There is no place at all in his thinking for labor politics and an independent political party of labor. At least Murray and Reuther talk about a labor party and reject the notion. Lewis never gets to the point of rejection because the idea seemingly never enters his head, or the heads of any of the top leaders of the UMWA.
This decision of the Supreme Court, the arrogance of the administration and the raucous anti-labor noises in Congress, have the labor bureaucracy backed against the wall. They have no weapons with which they can fight back. The weapons which they are accustomed to using are dull, rusty and useless today. The one powerful weapon which is indicated and which they could use, they are hesitant about. That is the numbers, the power and the might of the working class. They fear to summon labor to action because although they don’t know much, they at least are aware that such a struggle could not be confined to the union halls, resolution passing -and aggressive speeches in union conventions.

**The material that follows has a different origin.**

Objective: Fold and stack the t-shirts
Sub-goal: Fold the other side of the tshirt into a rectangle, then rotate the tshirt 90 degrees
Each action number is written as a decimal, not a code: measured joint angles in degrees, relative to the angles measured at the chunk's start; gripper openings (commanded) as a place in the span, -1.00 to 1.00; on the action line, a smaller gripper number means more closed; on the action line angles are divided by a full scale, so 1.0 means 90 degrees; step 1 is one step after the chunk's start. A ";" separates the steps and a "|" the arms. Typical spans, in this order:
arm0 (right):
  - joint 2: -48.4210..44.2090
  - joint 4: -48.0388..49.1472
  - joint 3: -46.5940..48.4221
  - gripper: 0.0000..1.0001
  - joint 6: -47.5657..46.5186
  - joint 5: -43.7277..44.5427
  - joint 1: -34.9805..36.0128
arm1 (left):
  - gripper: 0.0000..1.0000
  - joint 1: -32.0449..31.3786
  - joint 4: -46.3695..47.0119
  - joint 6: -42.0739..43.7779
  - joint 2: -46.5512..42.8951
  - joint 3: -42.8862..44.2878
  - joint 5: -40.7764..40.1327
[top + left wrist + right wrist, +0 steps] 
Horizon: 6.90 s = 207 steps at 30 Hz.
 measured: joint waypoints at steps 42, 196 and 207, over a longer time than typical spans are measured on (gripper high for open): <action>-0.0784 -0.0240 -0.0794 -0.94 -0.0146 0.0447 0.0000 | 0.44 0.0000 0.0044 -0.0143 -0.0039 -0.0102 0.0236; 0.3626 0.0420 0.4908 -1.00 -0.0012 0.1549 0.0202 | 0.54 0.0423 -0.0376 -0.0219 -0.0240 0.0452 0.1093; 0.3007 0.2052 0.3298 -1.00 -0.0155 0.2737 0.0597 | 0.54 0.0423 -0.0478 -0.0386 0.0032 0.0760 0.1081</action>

Such a struggle would have to take place in the streets: at the mine pits, the factory gates and in the fields. Masses would become involved, millions of workers and toilers. The militant politicalized workers would be there; explaining, teaching, guiding and leading. The workers and toilers would be inspired to bury the capitalist “judicial process” along with “our system of free enterprise.” The workers and toilers would sever all connection with the capitalist Republican and Democratic parties. They would form their own independent labor party. The masses at the factory gates, at the mine pits, around the mills and in the fields, might get the notion that the mines, mills, factories, railroads, the banks and the fields should belong to them and be operated by them. It might occur to them instead of “writing your congressman,” to march to Washington and surround the Capitol, the White House and the Supreme Court with the mighty army of labor. Even the thought of such an act by labor puts the labor bureaucrats info a cold sweat and creates panic in their ranks.
Despite their timidity and Stupidity, despite their subservience to capitalism and the capitalist ruling class, we recommend again this course of action to Green, Murray, Lewis and the others among the labor leadership. There is no other road for labor which leads to freedom and security. There is no other answer to the Supreme Court, to Truman and to Congress. There is no other working class substitute for the operations of the capitalist injunction and the capitalist “judicial process.”